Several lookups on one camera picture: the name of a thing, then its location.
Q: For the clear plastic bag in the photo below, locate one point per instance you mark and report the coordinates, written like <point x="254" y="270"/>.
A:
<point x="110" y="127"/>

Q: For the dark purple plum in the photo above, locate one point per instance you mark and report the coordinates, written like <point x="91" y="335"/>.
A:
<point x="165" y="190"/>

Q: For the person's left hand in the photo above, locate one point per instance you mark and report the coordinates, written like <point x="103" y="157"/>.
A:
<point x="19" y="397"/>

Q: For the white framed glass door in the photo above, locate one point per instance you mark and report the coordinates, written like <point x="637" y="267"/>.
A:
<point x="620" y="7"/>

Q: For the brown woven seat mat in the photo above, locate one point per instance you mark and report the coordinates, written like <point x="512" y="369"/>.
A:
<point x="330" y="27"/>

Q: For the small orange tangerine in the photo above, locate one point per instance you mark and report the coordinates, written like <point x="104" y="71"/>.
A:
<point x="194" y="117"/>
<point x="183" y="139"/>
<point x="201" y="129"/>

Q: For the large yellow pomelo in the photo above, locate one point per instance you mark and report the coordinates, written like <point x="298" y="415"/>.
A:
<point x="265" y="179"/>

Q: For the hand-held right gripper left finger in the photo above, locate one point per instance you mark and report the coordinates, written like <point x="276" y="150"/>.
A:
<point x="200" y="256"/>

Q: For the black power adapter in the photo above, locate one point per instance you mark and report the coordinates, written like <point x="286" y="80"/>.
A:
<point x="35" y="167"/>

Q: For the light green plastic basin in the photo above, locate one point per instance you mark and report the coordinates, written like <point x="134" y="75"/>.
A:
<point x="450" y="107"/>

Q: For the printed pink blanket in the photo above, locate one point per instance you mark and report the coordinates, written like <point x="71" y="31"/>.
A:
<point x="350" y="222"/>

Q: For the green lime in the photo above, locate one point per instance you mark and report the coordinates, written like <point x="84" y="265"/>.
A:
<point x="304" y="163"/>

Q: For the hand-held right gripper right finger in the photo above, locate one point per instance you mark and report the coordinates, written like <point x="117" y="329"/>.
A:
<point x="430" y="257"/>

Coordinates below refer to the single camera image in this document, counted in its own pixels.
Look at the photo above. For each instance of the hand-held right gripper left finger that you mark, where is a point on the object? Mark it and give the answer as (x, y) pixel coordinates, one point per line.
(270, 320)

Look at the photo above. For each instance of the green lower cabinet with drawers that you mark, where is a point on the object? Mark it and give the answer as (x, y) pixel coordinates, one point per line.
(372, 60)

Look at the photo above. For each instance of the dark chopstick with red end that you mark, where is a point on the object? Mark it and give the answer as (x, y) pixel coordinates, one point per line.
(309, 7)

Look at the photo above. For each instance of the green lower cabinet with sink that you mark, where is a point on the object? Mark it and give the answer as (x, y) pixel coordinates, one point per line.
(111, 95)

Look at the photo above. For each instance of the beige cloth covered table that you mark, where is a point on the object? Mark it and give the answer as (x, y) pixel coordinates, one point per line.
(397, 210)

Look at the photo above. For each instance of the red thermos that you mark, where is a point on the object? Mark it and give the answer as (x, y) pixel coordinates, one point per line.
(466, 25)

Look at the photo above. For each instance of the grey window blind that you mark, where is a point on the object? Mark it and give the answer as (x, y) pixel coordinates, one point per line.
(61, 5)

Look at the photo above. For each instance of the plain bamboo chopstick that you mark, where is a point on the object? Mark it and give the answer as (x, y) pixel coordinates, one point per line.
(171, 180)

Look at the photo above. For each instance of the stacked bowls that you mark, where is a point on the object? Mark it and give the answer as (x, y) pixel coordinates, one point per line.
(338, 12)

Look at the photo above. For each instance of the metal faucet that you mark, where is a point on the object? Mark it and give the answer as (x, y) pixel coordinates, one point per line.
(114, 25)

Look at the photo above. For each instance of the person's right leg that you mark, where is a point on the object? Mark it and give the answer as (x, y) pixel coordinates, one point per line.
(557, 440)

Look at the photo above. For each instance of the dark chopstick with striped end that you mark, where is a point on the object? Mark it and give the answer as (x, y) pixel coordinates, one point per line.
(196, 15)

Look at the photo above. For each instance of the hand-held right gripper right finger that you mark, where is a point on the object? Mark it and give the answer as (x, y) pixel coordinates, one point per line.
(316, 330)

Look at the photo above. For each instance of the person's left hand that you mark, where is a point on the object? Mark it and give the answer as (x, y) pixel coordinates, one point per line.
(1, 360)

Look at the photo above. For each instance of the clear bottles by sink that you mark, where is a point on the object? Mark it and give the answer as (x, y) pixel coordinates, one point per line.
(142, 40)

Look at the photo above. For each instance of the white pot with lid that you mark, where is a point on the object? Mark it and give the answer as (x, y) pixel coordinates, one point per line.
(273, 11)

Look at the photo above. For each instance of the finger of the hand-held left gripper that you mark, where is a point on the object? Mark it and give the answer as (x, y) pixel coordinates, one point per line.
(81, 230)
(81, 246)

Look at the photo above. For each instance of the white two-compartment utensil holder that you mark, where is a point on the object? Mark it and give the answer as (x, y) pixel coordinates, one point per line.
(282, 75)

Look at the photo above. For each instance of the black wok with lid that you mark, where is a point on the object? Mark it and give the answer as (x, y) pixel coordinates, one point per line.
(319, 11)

**EXERCISE PROMPT:** Copy each of the records above so that nothing differs from the original.

**RESPONSE TO THIS EXERCISE:**
Several lookups on one camera picture: the name of a thing, then its location.
Q: For the clear plastic bag in the photo below, locate one point per instance you mark and report the coordinates, written like <point x="254" y="270"/>.
A:
<point x="110" y="127"/>

Q: For the dark purple plum in the photo above, locate one point per instance you mark and report the coordinates, written like <point x="91" y="335"/>.
A:
<point x="165" y="190"/>

Q: For the person's left hand in the photo above, locate one point per instance you mark and report the coordinates, written like <point x="103" y="157"/>.
A:
<point x="19" y="397"/>

Q: For the white framed glass door in the photo above, locate one point per instance you mark and report the coordinates, written like <point x="637" y="267"/>.
A:
<point x="620" y="7"/>

Q: For the brown woven seat mat in the photo above, locate one point per instance you mark and report the coordinates, written like <point x="512" y="369"/>.
A:
<point x="330" y="27"/>

Q: For the small orange tangerine in the photo above, locate one point per instance you mark and report the coordinates, written like <point x="104" y="71"/>.
A:
<point x="194" y="117"/>
<point x="183" y="139"/>
<point x="201" y="129"/>

Q: For the large yellow pomelo in the photo above, locate one point per instance you mark and report the coordinates, written like <point x="298" y="415"/>.
A:
<point x="265" y="179"/>

Q: For the hand-held right gripper left finger in the photo above, locate one point per instance you mark and report the coordinates, written like <point x="276" y="150"/>.
A:
<point x="200" y="256"/>

Q: For the black power adapter in the photo above, locate one point per instance you mark and report the coordinates, written like <point x="286" y="80"/>.
A:
<point x="35" y="167"/>

Q: For the light green plastic basin in the photo above, locate one point per instance you mark and report the coordinates, written like <point x="134" y="75"/>.
A:
<point x="450" y="107"/>

Q: For the printed pink blanket in the photo above, locate one point per instance you mark and report the coordinates, written like <point x="71" y="31"/>.
A:
<point x="350" y="222"/>

Q: For the green lime in the photo above, locate one point per instance you mark and report the coordinates, written like <point x="84" y="265"/>.
A:
<point x="304" y="163"/>

Q: For the hand-held right gripper right finger in the photo above, locate one point per instance you mark and report the coordinates, written like <point x="117" y="329"/>.
A:
<point x="430" y="257"/>

Coordinates below refer to the single camera image in this document, counted in its own pixels.
Look at the photo above. For each instance of the hand-held right gripper left finger that you mark, where is a point on the object? Mark it and give the answer as (x, y) pixel coordinates, one point per line.
(270, 320)

Look at the photo above. For each instance of the green lower cabinet with drawers that you mark, where is a point on the object? Mark it and give the answer as (x, y) pixel coordinates, one point per line.
(372, 60)

Look at the photo above. For each instance of the dark chopstick with red end that you mark, where is a point on the object? Mark it and give the answer as (x, y) pixel coordinates, one point per line.
(309, 7)

Look at the photo above. For each instance of the green lower cabinet with sink that you mark, where is a point on the object? Mark it and give the answer as (x, y) pixel coordinates, one point per line.
(111, 95)

Look at the photo above. For each instance of the beige cloth covered table that you mark, where is a point on the object? Mark it and give the answer as (x, y) pixel coordinates, one point per line.
(397, 210)

Look at the photo above. For each instance of the red thermos that you mark, where is a point on the object? Mark it and give the answer as (x, y) pixel coordinates, one point per line.
(466, 25)

Look at the photo above. For each instance of the grey window blind that you mark, where is a point on the object? Mark it and give the answer as (x, y) pixel coordinates, one point per line.
(61, 5)

Look at the photo above. For each instance of the plain bamboo chopstick that you mark, where is a point on the object? Mark it and give the answer as (x, y) pixel coordinates, one point per line.
(171, 180)

Look at the photo above. For each instance of the stacked bowls that you mark, where is a point on the object? Mark it and give the answer as (x, y) pixel coordinates, one point per line.
(338, 12)

Look at the photo above. For each instance of the metal faucet that you mark, where is a point on the object? Mark it and give the answer as (x, y) pixel coordinates, one point per line.
(114, 25)

Look at the photo above. For each instance of the person's right leg that you mark, where is a point on the object? Mark it and give the answer as (x, y) pixel coordinates, one point per line.
(557, 440)

Look at the photo above. For each instance of the dark chopstick with striped end that you mark, where is a point on the object? Mark it and give the answer as (x, y) pixel coordinates, one point per line.
(196, 15)

Look at the photo above. For each instance of the hand-held right gripper right finger that you mark, where is a point on the object? Mark it and give the answer as (x, y) pixel coordinates, one point per line.
(316, 330)

Look at the photo above. For each instance of the person's left hand that you mark, where is a point on the object? Mark it and give the answer as (x, y) pixel coordinates, one point per line.
(1, 360)

Look at the photo above. For each instance of the clear bottles by sink that you mark, where is a point on the object? Mark it and give the answer as (x, y) pixel coordinates, one point per line.
(142, 40)

Look at the photo above. For each instance of the white pot with lid that you mark, where is a point on the object? Mark it and give the answer as (x, y) pixel coordinates, one point per line.
(273, 11)

Look at the photo above. For each instance of the finger of the hand-held left gripper that you mark, where is a point on the object? Mark it and give the answer as (x, y) pixel coordinates, one point per line.
(81, 230)
(81, 246)

Look at the photo above. For each instance of the white two-compartment utensil holder that you mark, where is a point on the object? Mark it and give the answer as (x, y) pixel coordinates, one point per line.
(282, 75)

Look at the photo above. For each instance of the black wok with lid that you mark, where is a point on the object? Mark it and give the answer as (x, y) pixel coordinates, one point per line.
(319, 11)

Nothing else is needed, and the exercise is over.